For my reporting/read-only use case https://datasette.io/ solves the above beautifully.


>No, the issue is it doesn't have high availability features: failover, snapshots, concurrent backups, etc. (Edit: oops, comment pointed out it does have concurrent backups.)

Actually, I think it's network access that is the issue. SQLite isn't really designed to have 4-5 network connected apps using it as a shared data store. In most shared hosting setups, database is treated as a network service, so you can have 200 different sites leveraging the same db server... and sometimes the db server isn't on the same hardware as the http server.


Not to misunderstand. It fully supports concurrent reads.
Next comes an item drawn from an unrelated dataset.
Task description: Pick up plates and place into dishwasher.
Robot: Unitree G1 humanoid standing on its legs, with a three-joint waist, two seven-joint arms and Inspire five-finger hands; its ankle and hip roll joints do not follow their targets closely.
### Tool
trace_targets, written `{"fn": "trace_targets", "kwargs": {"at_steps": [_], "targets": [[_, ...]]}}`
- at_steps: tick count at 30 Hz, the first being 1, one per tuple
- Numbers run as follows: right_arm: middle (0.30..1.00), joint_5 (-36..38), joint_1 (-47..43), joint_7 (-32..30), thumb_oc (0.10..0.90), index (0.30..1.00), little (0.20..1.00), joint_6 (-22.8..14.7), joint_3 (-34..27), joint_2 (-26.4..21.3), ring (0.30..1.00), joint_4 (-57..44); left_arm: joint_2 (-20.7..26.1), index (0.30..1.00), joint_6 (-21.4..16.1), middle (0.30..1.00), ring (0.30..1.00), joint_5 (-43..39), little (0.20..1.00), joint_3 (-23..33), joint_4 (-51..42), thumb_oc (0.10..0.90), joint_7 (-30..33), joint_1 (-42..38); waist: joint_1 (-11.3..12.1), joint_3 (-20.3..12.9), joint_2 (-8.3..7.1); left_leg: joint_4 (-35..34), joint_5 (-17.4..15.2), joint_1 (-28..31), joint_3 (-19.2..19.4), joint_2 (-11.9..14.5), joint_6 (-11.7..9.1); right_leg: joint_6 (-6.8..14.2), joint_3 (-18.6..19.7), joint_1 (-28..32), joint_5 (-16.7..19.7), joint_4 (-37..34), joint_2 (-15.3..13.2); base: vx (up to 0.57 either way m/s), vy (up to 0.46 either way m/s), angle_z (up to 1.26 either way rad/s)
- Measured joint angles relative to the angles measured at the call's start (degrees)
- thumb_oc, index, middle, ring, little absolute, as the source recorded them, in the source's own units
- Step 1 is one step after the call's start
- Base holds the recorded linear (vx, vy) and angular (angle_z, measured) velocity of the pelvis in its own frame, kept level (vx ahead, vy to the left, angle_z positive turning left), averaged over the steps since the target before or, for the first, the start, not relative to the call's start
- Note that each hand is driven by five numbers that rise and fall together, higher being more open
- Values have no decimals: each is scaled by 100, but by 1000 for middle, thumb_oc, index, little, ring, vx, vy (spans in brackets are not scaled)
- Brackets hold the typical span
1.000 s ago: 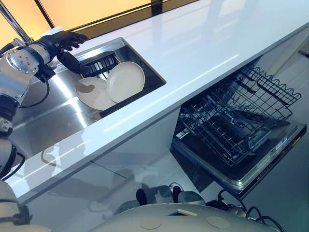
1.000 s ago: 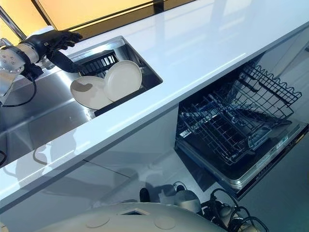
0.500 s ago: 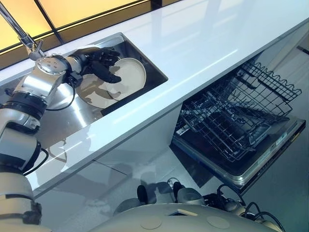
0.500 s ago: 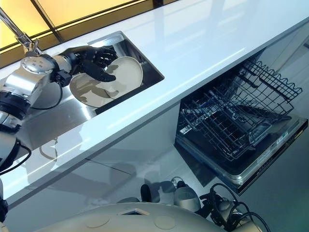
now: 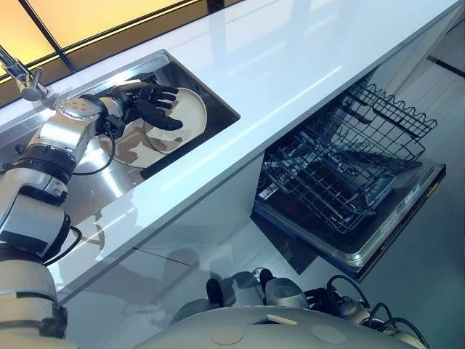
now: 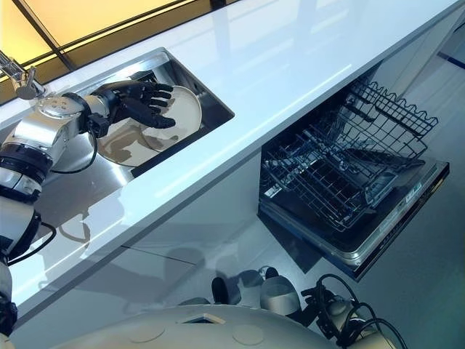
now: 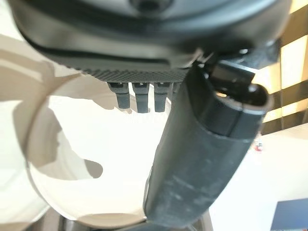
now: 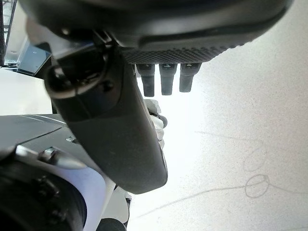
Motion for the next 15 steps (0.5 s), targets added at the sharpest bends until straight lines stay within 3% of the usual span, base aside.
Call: {"fn": "trace_targets", "kwargs": {"at_steps": [7,15], "targets": [[900,3,21,-10,800,900,900,-20,-3,0,900,1,2,900,7,900,900,29,900,0,-1,800,-135,0,1,1,2,0,2,0,1,-2,3,0,3,-1,0,0,-1,0,0,0],[900,-1,10,-40,800,900,900,-123,-112,2,900,73,-11,900,125,900,900,-1235,900,354,-575,800,-312,179,10,18,30,0,4,0,-5,-2,6,0,0,0,0,-5,-3,6,1,0]]}}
And also concurrent reading while some other process is writing the same database.

What it doesn't support is concurrent writes only.


For replication of SQLite there are some options:

http://litereplica.io - single-master replication

http://litesync.io - multi-master replication

https://aergolite.aergo.io - highest security replication, using a small footprint blockchain


Have you used litereplica or litesync? It doesn't inspire confidence that their websites haven't been updated since 2016 and 2017 respectively.



A kludge---I forget from where---for low traffic sites is one SQLite DB per user.


Not sure I understand: sqlite is file based, so snapshots and concurrent backups are literally just file copies/backups.

I'd much rather SQLite not waste its time on implementing features they're not good at, leaving that to the tools we already have available for rolling file backups, instead spending their time and effort on offering the best file-based database system they can.

(Heck, even failover is just a file copy initiated "when your health check sees there's a problem")


Unfortunately backing up with a simply file copy operation isn't guaranteed to work if you have write traffic at the same time.

Instead you need to use the .backup mechanism or the VACCUM INTO command, both of which safely create a backup copy of your database in another file - which you can then move anywhere you like.


Not really, it still works exactly as you should expect: writes are handled atomically, using a separate file, so if you copy the database file "mid-write" you're not actually copying a database in flux, you're copying the database before the write operation gets applied, and SQLite applies the write after the copy lock is gone.

The main issue here is time: because copying temporarily locks the db out of further changes, it will be "out of sync" if you naively believe that performing a write means your next call will see that data, and you bake that assumption into your code. While there's a wait, on modern hardware using SQLite for its intended purposes (any volume of reads, but low volume of writes), that's just not an issue.

There are other problems associated with file-based backup, of course, such as missing out on in-memory data, or corruptions caused by power outages, but those problems only exist if we were to copy a db once. Backups run regularly, and any data we miss out on the current pass, we'll get on the next pass.

Basically: when used for the purpose that SQLite was created for, file copies are a perfectly fine backup strategy that really only shows its limitations when you start to push your project into "SQLite isn't really appropriate here anymore" territory.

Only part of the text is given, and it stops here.